Non traditional protagonist
The protagonist of Angels & Demons is another element that adds to the suspense of the story. Since Tom Hanks’ background is in romantic comedies and drama, he is very different from the Indiana Jones-style action hero that Harrison Ford created. Robert Langdon is an interesting protagonist, especially in the grave situations he finds himself in, thanks to Hanks’ portrayal of a Harvard professor whose strengths lie solely in his knowledge and analytical talents instead rather in his physical prowess. For instance, the electricity cuts out as Langdon enters the secret Vatican archives. The ventilation system, intended to maintain low oxygen levels to preserve books and artefacts, malfunctions. Running carts of documents out of the archives, Langdon and a security guard make every effort to do so.
It’s up to Langdon to come up with a plan of action as the guard collapses. He jumps up onto a bookcase and pushes it up against the glass wall. Langdon and the guard are finally able to breathe when the glass finally gives and breaks. Despite without any fighting experience or training, Langdon finds a way to intervene and save the day. His courage and tenacity make up where his intelligence falls short. Langdon jumps into the water and tries to pull the last cardinal back to the surface as it is about to drown in a fountain. The cardinal, though, is dragged down. Langdon climbs back up while yelling for assistance. When it appears that no one is arriving, several citizens arrive.
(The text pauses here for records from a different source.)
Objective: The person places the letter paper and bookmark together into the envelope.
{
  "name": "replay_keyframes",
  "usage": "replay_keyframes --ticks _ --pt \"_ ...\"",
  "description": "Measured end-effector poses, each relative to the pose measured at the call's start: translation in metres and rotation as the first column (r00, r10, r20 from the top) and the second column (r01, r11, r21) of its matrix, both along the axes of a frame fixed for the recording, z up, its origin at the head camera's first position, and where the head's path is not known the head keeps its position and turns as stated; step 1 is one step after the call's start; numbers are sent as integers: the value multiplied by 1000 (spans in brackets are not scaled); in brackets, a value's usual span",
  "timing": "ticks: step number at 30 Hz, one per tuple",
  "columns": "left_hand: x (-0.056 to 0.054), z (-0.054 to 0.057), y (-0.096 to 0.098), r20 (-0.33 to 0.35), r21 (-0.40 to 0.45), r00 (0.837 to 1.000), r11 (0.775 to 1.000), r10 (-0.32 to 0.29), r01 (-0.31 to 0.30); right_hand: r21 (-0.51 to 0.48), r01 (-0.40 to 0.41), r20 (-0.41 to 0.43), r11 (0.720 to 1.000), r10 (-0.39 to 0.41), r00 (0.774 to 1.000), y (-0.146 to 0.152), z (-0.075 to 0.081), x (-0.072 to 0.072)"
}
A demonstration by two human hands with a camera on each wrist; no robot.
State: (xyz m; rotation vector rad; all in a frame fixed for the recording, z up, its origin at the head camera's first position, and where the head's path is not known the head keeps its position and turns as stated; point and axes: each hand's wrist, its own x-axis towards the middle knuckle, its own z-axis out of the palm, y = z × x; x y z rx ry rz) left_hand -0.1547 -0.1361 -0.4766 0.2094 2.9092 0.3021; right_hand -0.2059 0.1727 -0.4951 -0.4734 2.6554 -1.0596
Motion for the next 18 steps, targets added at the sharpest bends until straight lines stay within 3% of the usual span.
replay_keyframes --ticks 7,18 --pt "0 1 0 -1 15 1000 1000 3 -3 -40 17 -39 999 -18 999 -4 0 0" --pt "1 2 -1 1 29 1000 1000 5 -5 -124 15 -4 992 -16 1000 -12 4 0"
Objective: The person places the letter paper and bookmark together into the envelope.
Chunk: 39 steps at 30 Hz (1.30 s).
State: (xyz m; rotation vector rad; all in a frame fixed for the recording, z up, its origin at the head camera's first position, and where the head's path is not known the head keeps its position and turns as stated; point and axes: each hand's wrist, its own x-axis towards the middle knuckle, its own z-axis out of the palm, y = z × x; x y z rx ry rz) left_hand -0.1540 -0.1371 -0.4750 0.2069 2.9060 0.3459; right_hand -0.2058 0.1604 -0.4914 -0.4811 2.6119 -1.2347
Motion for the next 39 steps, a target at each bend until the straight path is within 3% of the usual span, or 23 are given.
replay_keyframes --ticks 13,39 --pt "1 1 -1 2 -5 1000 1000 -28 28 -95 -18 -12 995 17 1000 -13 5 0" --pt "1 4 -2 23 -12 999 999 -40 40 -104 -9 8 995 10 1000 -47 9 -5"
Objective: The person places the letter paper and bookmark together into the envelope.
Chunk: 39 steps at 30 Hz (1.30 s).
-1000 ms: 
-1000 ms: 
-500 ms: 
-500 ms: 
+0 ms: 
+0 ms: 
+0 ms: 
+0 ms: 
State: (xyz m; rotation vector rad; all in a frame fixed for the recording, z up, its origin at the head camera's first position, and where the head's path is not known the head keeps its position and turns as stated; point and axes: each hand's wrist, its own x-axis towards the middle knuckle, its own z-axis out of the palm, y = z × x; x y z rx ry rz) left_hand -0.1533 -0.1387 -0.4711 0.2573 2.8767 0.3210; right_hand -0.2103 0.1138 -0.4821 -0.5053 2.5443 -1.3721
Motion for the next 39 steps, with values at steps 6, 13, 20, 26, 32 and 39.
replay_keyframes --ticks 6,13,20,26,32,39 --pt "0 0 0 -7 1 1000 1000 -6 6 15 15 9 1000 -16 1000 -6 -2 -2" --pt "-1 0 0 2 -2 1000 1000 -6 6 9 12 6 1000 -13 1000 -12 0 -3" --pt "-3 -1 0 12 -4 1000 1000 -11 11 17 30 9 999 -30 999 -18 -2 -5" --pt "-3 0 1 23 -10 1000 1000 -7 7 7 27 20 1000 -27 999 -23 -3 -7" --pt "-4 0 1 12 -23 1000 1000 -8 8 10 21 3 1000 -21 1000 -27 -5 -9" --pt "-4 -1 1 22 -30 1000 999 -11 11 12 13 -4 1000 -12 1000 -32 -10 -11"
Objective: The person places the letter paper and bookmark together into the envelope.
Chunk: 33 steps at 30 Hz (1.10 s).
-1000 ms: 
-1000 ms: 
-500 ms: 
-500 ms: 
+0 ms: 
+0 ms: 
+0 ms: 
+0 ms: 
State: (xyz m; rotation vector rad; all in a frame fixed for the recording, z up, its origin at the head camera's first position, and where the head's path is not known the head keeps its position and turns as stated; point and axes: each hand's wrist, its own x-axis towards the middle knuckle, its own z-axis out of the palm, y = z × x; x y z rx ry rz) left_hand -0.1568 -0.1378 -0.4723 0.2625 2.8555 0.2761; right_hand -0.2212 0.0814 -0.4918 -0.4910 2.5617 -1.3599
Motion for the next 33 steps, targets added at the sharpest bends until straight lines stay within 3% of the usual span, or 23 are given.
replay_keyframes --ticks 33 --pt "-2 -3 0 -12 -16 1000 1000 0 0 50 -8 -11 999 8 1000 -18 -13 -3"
The Robert Langdon movie series isn’t a typical historical action-adventure series like National Treasure or Indiana Jones. Yes, there are still hints hidden in maps, structures, and old writings that guide us from one scene to the next. Angels & Demons, however, explores a political thriller about the inner workings of Church politics under this genre’s protective shell. Not all priests are modest or calm. Some people are prepared to use violence to gain power, as Ewan McGregor’s portrayal of Patrick McKenna demonstrates, all in the service of the greater good. The Church undoubtedly has some secrets, and the mystery surrounding it is really entertaining. Despite what it may look like, there are still elements of the brand worth considering.